● **WHAT YOU SHOULD DO**
From the entries below, retype only the lines from the one with "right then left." through the one with "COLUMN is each", exactly as written.

BEGIN DATA FOR REVIEW

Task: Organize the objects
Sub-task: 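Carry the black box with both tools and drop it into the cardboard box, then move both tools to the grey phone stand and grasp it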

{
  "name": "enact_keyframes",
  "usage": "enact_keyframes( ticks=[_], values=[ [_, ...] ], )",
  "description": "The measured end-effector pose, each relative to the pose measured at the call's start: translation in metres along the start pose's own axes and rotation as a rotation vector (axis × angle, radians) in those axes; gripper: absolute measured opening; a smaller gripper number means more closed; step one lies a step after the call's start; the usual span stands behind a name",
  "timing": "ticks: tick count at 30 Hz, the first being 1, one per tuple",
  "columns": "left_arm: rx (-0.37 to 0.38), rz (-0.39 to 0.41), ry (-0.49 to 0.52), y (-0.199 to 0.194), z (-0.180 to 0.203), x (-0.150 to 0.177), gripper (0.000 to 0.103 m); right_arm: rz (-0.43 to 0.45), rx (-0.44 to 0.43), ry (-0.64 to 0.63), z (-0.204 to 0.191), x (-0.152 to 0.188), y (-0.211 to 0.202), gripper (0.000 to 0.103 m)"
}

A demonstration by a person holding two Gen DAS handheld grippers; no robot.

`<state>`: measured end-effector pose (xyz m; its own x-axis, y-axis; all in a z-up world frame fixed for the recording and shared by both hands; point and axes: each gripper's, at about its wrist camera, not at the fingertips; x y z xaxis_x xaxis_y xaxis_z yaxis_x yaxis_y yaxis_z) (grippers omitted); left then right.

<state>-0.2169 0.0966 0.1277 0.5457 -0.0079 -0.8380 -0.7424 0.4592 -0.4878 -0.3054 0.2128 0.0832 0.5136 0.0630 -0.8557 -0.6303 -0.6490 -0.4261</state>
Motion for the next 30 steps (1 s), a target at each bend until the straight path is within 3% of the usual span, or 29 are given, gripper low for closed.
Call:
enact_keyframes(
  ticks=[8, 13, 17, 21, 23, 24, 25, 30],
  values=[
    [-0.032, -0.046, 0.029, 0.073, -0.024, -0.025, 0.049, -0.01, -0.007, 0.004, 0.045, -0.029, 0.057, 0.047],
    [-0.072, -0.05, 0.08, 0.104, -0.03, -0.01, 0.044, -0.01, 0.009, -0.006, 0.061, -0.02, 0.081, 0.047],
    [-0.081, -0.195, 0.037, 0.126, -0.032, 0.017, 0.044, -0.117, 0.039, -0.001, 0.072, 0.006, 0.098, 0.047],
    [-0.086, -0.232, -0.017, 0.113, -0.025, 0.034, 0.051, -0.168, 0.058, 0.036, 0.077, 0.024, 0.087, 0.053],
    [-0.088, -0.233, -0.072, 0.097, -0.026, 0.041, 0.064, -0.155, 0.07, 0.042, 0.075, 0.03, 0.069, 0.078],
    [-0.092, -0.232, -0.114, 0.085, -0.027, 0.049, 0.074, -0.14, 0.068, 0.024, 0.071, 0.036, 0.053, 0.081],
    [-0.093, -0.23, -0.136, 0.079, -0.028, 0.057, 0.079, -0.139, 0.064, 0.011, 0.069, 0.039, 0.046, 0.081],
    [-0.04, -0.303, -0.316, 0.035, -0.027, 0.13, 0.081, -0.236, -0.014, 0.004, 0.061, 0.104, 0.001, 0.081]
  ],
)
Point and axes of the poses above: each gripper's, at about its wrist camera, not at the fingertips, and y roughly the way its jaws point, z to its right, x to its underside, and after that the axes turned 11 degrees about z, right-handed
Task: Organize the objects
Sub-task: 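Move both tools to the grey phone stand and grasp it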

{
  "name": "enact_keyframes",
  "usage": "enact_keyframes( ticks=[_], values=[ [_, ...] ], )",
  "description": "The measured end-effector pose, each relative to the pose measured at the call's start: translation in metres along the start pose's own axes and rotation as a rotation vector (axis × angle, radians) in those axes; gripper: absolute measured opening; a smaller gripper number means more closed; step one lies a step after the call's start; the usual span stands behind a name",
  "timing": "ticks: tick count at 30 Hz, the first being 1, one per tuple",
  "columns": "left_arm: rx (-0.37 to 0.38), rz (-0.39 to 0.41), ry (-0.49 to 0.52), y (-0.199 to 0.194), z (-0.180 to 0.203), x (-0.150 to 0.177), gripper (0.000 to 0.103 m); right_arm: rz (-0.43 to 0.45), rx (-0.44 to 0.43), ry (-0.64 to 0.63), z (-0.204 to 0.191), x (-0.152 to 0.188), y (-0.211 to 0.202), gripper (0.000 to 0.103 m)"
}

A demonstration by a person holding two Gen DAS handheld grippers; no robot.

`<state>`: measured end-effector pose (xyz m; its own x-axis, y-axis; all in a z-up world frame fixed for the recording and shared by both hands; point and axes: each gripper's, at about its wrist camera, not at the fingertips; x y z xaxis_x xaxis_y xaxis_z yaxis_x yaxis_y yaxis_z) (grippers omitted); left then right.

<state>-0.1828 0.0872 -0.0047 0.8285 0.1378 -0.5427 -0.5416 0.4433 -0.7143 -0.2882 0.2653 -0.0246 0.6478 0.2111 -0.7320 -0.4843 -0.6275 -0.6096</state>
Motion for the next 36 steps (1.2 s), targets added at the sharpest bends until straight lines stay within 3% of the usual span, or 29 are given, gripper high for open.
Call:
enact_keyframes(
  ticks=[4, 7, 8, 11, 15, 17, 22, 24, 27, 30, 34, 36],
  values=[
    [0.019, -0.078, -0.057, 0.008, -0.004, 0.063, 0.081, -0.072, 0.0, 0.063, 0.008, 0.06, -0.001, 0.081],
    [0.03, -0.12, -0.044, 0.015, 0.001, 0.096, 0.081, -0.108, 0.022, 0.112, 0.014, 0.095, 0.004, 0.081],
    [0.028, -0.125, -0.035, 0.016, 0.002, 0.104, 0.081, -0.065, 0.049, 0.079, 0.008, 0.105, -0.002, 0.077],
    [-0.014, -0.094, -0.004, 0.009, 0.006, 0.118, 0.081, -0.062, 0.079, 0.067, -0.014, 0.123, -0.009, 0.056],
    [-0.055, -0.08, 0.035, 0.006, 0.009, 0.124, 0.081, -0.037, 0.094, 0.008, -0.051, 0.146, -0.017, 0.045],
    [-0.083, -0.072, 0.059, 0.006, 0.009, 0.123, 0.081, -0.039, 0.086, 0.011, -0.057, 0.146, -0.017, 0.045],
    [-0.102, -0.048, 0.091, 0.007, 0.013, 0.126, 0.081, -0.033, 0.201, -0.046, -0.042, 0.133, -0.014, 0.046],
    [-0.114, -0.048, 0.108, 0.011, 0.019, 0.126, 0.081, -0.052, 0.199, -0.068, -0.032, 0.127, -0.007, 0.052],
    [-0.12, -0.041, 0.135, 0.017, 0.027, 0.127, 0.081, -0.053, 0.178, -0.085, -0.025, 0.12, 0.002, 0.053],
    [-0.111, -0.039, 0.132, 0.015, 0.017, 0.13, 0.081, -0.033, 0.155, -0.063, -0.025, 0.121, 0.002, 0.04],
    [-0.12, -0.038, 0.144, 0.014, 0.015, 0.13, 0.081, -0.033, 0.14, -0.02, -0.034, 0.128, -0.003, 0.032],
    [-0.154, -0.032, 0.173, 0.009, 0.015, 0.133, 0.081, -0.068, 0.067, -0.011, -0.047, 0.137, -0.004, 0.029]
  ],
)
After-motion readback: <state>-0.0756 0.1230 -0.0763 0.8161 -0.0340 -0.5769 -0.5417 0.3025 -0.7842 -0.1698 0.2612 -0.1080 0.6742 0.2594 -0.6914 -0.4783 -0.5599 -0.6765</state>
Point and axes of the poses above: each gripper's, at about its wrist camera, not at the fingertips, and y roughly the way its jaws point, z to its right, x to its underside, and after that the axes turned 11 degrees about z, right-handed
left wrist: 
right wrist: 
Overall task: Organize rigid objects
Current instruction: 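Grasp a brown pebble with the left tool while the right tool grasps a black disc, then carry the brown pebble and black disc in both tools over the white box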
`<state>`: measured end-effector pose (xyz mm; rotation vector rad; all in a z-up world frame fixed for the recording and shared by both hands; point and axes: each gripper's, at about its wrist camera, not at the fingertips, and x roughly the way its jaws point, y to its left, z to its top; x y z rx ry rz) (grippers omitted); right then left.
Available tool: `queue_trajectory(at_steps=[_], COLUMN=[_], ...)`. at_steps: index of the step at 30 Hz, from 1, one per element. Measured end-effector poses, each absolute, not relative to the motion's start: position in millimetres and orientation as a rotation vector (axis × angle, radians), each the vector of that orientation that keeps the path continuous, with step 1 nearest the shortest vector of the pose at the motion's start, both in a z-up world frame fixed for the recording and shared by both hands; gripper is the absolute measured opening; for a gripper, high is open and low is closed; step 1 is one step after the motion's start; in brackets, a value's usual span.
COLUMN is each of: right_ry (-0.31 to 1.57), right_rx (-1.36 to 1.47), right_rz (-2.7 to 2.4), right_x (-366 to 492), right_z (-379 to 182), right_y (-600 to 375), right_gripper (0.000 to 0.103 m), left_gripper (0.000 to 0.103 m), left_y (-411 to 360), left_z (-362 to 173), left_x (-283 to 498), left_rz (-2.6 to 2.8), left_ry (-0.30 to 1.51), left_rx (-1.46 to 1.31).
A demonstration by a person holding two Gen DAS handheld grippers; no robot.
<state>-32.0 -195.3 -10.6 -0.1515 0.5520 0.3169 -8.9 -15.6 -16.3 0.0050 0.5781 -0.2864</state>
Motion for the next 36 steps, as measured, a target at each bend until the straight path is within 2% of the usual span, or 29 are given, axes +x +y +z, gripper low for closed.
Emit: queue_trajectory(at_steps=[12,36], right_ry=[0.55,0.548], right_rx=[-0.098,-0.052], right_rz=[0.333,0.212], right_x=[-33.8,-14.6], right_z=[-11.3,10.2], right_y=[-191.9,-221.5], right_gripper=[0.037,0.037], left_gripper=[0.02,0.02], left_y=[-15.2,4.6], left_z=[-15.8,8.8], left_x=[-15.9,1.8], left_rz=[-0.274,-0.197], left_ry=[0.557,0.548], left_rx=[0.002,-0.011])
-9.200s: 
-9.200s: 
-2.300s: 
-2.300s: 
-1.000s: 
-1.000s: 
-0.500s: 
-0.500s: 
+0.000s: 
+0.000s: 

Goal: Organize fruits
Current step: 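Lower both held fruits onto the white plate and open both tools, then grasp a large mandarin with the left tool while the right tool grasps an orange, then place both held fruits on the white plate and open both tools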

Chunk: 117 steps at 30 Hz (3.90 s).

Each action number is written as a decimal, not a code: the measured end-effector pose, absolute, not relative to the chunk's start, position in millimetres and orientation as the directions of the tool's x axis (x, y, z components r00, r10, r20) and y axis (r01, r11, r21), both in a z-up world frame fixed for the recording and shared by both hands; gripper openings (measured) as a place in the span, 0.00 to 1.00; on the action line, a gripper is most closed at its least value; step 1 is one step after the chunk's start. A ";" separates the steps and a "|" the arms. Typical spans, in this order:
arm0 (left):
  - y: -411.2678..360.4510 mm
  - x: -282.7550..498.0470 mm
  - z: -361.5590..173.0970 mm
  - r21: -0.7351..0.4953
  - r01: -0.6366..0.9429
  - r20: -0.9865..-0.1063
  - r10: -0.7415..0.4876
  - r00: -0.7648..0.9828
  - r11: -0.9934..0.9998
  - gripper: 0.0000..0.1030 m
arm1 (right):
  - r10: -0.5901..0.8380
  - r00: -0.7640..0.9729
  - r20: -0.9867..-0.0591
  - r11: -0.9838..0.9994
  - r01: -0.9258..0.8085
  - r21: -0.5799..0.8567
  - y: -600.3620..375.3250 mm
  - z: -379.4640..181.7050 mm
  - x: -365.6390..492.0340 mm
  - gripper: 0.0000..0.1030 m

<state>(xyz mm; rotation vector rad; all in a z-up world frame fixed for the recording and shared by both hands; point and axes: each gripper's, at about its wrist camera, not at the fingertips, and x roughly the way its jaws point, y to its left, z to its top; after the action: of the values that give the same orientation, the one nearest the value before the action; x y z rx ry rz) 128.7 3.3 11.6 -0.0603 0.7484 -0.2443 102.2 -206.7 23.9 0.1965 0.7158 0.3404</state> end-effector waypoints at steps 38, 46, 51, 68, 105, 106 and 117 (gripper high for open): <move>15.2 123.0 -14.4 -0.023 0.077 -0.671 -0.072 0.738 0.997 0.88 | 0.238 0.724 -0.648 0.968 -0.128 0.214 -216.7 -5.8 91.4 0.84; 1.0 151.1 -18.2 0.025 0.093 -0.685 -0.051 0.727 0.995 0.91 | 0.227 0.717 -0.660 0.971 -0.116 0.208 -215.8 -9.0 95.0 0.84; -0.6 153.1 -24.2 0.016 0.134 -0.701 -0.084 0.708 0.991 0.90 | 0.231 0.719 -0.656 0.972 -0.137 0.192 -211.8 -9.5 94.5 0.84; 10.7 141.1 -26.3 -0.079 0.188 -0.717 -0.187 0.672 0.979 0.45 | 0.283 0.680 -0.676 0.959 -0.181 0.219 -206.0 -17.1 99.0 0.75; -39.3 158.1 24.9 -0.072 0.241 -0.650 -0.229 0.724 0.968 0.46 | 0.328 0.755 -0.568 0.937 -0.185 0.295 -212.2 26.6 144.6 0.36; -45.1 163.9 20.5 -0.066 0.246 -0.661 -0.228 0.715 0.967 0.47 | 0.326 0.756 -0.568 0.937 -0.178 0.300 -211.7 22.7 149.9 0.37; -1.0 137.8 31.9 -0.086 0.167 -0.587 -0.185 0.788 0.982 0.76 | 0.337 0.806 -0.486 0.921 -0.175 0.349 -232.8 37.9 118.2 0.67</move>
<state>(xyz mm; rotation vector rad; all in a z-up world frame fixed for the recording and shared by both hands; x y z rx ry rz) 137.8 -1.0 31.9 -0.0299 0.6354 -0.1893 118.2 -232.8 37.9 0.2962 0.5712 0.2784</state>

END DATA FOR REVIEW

● **SOLUTION TO THIS TASK**
`<state>`: measured end-effector pose (xyz mm; rotation vector rad; all in a z-up world frame fixed for the recording and shared by both hands; point and axes: each gripper's, at about its wrist camera, not at the fingertips, and x roughly the way its jaws point, y to its left, z to its top; x y z rx ry rz) (grippers omitted); right then left.
Available tool: `queue_trajectory(at_steps=[_], COLUMN=[_], ...)`. at_steps: index of the step at 30 Hz, from 1, one per element. Measured end-effector poses, each absolute, not relative to the motion's start: position in millimetres and orientation as a rotation vector (axis × angle, radians), each the vector of that orientation that keeps the path continuous, with step 1 nearest the shortest vector of the pose at the motion's start, both in a z-up world frame fixed for the recording and shared by both hands; gripper is the absolute measured opening; for a gripper, high is open and low is closed; step 1 is one step after the motion's start; in brackets, a value's usual span.
COLUMN is each of: right_ry (-0.31 to 1.57), right_rx (-1.36 to 1.47), right_rz (-2.7 to 2.4), right_x (-366 to 492), right_z (-379 to 182), right_y (-600 to 375), right_gripper (0.000 to 0.103 m), left_gripper (0.000 to 0.103 m), left_y (-411 to 360), left_z (-362 to 173), left_x (-283 to 498), left_rz (-2.6 to 2.8), left_ry (-0.30 to 1.51), left_rx (-1.46 to 1.31).

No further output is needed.